Celso Morais admite diálogo para compor chapa como vice de Vicentinho Júnior

Prefeito de Paraíso sinaliza união estratégica para o Governo do Estado e condiciona sua decisão à renúncia de mandato até abril

Vicentinho Jr e Celso Morais na Prefeitura de Paraíso do Tocantins
Descrição: Vicentinho Jr e Celso Morais na Prefeitura de Paraíso do Tocantins Crédito: Divulgação

A semana política no Tocantins começou com o anúcio do prefeito de Paraíso do Tocantins, Celso Morais (MDB), sobre a possibilidade de integrar a chapa majoritária do deputado federal Vicentinho Júnior (PP). rumo ao Governo do Estado. Em recente manifestação, Morais havia afirmado que permaneceria na Prefeitura de Paraíso e que não disputaria nenhum cargo eletivo.

 

 

Morais afirmou estar "aberto a qualquer possibilidade" após ser chamado de “vice dos sonhos” pelo pré-candidato ao governo.

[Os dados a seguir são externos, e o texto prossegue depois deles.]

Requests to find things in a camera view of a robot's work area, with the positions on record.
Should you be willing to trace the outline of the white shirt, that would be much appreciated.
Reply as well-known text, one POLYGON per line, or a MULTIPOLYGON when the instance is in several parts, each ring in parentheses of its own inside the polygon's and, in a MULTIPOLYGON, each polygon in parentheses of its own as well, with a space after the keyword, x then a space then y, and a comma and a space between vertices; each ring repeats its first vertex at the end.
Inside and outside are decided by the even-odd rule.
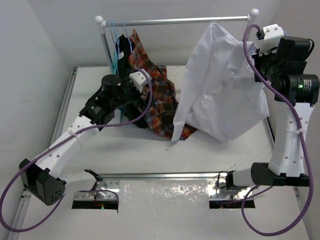
POLYGON ((255 81, 245 53, 243 42, 209 24, 185 66, 173 142, 190 125, 227 143, 269 116, 264 84, 255 81))

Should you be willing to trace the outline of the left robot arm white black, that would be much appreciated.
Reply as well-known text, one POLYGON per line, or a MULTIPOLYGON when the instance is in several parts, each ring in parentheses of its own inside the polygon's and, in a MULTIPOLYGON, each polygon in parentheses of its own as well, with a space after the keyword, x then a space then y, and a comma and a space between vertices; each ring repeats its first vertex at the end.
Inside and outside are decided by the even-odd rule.
POLYGON ((105 75, 100 88, 49 149, 37 156, 35 163, 27 159, 20 163, 23 186, 47 206, 66 194, 94 190, 103 182, 100 175, 86 169, 75 175, 62 176, 63 168, 90 138, 103 128, 111 127, 116 110, 140 100, 143 88, 150 85, 151 77, 143 69, 124 78, 105 75))

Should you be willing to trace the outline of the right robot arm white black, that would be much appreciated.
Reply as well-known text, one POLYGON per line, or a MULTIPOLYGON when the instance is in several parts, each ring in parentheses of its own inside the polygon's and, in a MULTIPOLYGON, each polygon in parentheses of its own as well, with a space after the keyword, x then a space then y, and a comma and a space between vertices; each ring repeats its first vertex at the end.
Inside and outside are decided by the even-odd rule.
POLYGON ((253 185, 310 186, 300 134, 307 133, 320 90, 319 78, 304 73, 314 46, 310 38, 283 36, 267 53, 253 55, 255 80, 263 77, 277 91, 274 95, 277 130, 272 157, 268 163, 254 162, 248 169, 229 171, 224 189, 240 190, 253 185))

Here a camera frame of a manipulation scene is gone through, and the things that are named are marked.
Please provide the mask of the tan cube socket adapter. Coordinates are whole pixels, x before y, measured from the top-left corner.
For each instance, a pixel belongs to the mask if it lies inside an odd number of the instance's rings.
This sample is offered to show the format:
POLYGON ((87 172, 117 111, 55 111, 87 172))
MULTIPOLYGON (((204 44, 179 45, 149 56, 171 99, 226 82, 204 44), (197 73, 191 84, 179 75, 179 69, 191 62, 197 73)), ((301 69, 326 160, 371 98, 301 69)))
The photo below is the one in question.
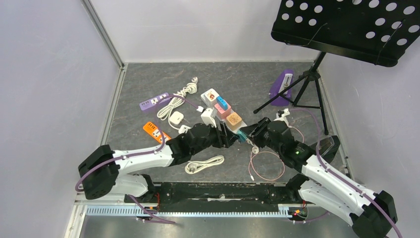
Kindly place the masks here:
POLYGON ((226 118, 226 124, 231 130, 237 130, 242 125, 242 118, 236 113, 233 112, 228 115, 226 118))

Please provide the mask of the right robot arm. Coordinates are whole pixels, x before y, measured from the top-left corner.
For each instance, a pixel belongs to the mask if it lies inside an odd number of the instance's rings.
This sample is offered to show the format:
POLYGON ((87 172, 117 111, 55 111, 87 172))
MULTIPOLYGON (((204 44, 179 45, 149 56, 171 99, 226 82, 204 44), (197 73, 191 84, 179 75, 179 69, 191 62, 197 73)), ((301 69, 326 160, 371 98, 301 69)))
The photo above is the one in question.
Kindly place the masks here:
POLYGON ((259 148, 276 152, 298 175, 286 188, 292 202, 304 200, 341 218, 360 238, 385 238, 391 229, 398 237, 393 197, 358 184, 332 167, 316 150, 294 139, 286 122, 263 118, 240 129, 259 148))

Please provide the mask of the blue plug adapter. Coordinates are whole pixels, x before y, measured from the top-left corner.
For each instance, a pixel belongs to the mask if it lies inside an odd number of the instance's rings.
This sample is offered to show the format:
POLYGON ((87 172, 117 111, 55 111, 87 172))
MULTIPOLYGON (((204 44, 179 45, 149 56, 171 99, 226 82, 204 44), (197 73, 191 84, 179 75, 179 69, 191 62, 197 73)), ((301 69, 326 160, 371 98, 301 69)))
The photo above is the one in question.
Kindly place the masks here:
POLYGON ((221 96, 216 98, 216 102, 224 111, 228 110, 228 103, 221 96))

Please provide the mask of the white tiger cube adapter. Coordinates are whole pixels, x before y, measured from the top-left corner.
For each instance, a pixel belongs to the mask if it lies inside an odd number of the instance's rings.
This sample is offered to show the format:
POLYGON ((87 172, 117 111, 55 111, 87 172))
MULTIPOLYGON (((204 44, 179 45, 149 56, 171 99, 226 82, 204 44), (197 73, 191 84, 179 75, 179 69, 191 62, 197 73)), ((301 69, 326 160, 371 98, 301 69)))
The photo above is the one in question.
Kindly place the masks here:
POLYGON ((217 97, 219 94, 213 88, 201 94, 201 99, 208 107, 213 107, 217 103, 217 97))

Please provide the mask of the pink cube socket adapter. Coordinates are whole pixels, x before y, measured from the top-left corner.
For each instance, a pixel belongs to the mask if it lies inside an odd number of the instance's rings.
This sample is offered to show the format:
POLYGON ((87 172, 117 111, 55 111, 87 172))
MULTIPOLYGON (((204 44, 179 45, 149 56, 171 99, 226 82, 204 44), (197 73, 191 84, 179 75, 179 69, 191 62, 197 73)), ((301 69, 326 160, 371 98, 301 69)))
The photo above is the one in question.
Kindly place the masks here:
POLYGON ((217 103, 214 105, 214 108, 216 109, 216 116, 219 119, 226 119, 227 116, 229 116, 231 111, 231 106, 228 104, 228 110, 224 111, 217 103))

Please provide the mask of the long white colourful power strip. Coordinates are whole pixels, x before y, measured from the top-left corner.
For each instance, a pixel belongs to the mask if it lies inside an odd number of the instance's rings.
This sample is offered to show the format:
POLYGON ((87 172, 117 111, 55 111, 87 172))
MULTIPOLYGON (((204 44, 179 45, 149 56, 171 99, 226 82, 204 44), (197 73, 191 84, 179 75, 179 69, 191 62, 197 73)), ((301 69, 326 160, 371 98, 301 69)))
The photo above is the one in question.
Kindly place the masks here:
POLYGON ((213 114, 215 114, 215 117, 219 121, 223 121, 230 131, 239 136, 240 142, 252 144, 245 133, 240 131, 240 128, 247 126, 243 121, 243 117, 231 108, 231 105, 224 97, 213 88, 202 93, 200 97, 207 108, 214 109, 213 114))

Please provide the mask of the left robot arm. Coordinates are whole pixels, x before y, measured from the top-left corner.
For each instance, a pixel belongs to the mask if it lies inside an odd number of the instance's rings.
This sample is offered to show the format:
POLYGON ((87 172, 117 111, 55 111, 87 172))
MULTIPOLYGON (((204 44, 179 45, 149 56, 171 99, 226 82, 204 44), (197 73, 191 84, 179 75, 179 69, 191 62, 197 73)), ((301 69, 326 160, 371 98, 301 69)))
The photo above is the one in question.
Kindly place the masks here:
POLYGON ((150 176, 134 176, 133 172, 181 165, 209 147, 228 148, 238 139, 223 122, 218 126, 198 123, 156 147, 112 150, 108 144, 101 145, 78 166, 80 180, 75 189, 88 200, 115 193, 151 202, 156 190, 150 176))

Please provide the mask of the teal small adapter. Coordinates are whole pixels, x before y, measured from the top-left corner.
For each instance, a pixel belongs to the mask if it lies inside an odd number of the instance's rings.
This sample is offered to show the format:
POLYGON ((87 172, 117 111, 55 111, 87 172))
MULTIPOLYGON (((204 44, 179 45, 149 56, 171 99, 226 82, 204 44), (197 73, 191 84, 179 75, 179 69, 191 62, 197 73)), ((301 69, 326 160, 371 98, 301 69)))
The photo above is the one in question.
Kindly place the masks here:
POLYGON ((240 142, 246 142, 247 135, 245 133, 243 133, 240 129, 238 129, 236 134, 238 135, 240 142))

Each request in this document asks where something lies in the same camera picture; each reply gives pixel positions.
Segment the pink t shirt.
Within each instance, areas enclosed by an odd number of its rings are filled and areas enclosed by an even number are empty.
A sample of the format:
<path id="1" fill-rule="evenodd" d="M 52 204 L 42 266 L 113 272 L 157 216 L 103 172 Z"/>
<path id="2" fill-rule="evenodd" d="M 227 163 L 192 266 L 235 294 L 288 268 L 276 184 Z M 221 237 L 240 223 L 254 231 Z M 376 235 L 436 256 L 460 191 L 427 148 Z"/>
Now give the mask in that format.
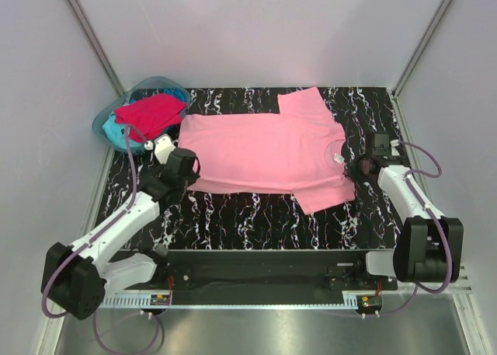
<path id="1" fill-rule="evenodd" d="M 341 155 L 345 132 L 317 88 L 277 97 L 279 113 L 187 116 L 179 147 L 200 160 L 191 190 L 292 194 L 305 214 L 355 199 Z"/>

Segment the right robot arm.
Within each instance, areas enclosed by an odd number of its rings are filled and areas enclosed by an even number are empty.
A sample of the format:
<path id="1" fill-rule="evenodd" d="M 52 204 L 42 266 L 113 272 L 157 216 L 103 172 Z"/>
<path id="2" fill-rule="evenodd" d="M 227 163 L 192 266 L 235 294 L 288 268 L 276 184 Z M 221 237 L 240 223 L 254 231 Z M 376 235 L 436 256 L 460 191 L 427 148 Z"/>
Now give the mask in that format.
<path id="1" fill-rule="evenodd" d="M 424 153 L 436 172 L 407 166 L 398 153 L 401 145 Z M 442 168 L 432 154 L 411 142 L 392 140 L 387 132 L 372 132 L 367 135 L 365 152 L 346 165 L 345 174 L 355 183 L 375 183 L 401 218 L 402 229 L 392 256 L 397 280 L 414 283 L 431 294 L 440 294 L 457 281 L 464 226 L 458 218 L 440 211 L 414 178 L 415 174 L 441 177 Z"/>

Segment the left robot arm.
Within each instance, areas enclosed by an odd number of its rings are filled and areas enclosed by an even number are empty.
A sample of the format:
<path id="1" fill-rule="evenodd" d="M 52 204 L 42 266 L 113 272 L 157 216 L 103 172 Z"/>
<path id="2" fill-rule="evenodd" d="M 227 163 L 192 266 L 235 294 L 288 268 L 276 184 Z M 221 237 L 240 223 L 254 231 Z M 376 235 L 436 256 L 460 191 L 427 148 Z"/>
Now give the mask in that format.
<path id="1" fill-rule="evenodd" d="M 52 301 L 78 320 L 94 314 L 105 298 L 137 284 L 162 288 L 168 271 L 161 266 L 161 252 L 137 252 L 114 262 L 113 256 L 139 230 L 173 204 L 188 185 L 200 177 L 200 161 L 193 151 L 172 148 L 144 179 L 133 169 L 131 195 L 123 205 L 88 234 L 70 245 L 60 242 L 48 250 L 41 283 L 41 307 L 56 318 L 47 303 Z"/>

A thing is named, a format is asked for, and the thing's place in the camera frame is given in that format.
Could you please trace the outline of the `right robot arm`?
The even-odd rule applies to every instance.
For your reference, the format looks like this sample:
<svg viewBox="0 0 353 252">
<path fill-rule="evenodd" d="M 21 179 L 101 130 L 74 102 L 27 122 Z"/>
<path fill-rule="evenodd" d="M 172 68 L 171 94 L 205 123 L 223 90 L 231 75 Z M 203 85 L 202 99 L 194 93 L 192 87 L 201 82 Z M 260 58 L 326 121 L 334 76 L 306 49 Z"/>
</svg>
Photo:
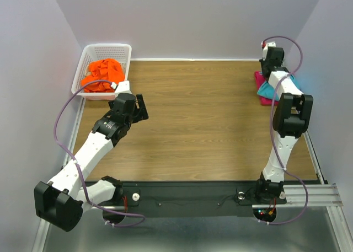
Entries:
<svg viewBox="0 0 353 252">
<path fill-rule="evenodd" d="M 304 94 L 294 84 L 288 69 L 282 65 L 285 56 L 283 48 L 277 47 L 274 42 L 264 42 L 262 48 L 261 72 L 274 88 L 274 96 L 279 99 L 270 116 L 272 150 L 254 188 L 255 199 L 267 202 L 285 198 L 287 162 L 298 139 L 308 129 L 313 97 Z"/>
</svg>

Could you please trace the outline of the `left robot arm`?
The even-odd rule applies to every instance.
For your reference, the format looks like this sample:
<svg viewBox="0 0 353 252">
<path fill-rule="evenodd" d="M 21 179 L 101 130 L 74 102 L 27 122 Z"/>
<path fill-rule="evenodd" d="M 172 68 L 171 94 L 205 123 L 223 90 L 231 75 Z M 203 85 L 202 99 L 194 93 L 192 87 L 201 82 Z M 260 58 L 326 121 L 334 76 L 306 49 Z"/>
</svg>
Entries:
<svg viewBox="0 0 353 252">
<path fill-rule="evenodd" d="M 120 180 L 105 176 L 92 186 L 85 184 L 96 165 L 126 136 L 132 124 L 148 119 L 142 94 L 120 93 L 109 102 L 109 107 L 69 163 L 48 182 L 40 181 L 34 188 L 36 215 L 65 232 L 78 224 L 84 212 L 99 208 L 103 202 L 127 204 Z"/>
</svg>

O gestor destacou que a convergência de princípios e a amizade de longa data facilitam a construção de uma aliança sólida para a disputa estadual.

 

 

De imediato, a manifestação do prefeito de Paraíso do Tocantins mexe com as articulações políticas na região do Vale do Araguaia. Nos bastidores, a análise do aceno feito por Morais a Vicentinho Júnior, é a de que ele projeta sua influência administrativa para além de Paraíso, oferece a Vicentinho o respaldo de uma gestão bem avaliada e ainda transfere o apoio orgânico do MDB regional.

 

 

Por outro lado, a possível aliança Celso Morais/Vicentinho Júnior  impõe um cronograma rigoroso, pois para viabilizar a candidatura, o prefeito terá que renunciar ao cargo até o início de abril, movimento que exige consenso de seu grupo político e redefine a sucessão municipal em sua base.

 

 

Estrategicamente, a união entre o municipalismo de Morais e a força federal de Vicentinho Júnior cria um contraponto às candidaturas governistas, forçando rearranjos em polos como Gurupi e Palmas. Se confirmada, a chapa consolida um bloco de centro-direita com forte capilaridade no interior, unindo a tradição política do Norte com o dinamismo econômico da região central, o que pode fragmentar apoios antes consolidados em torno do Palácio Araguaia.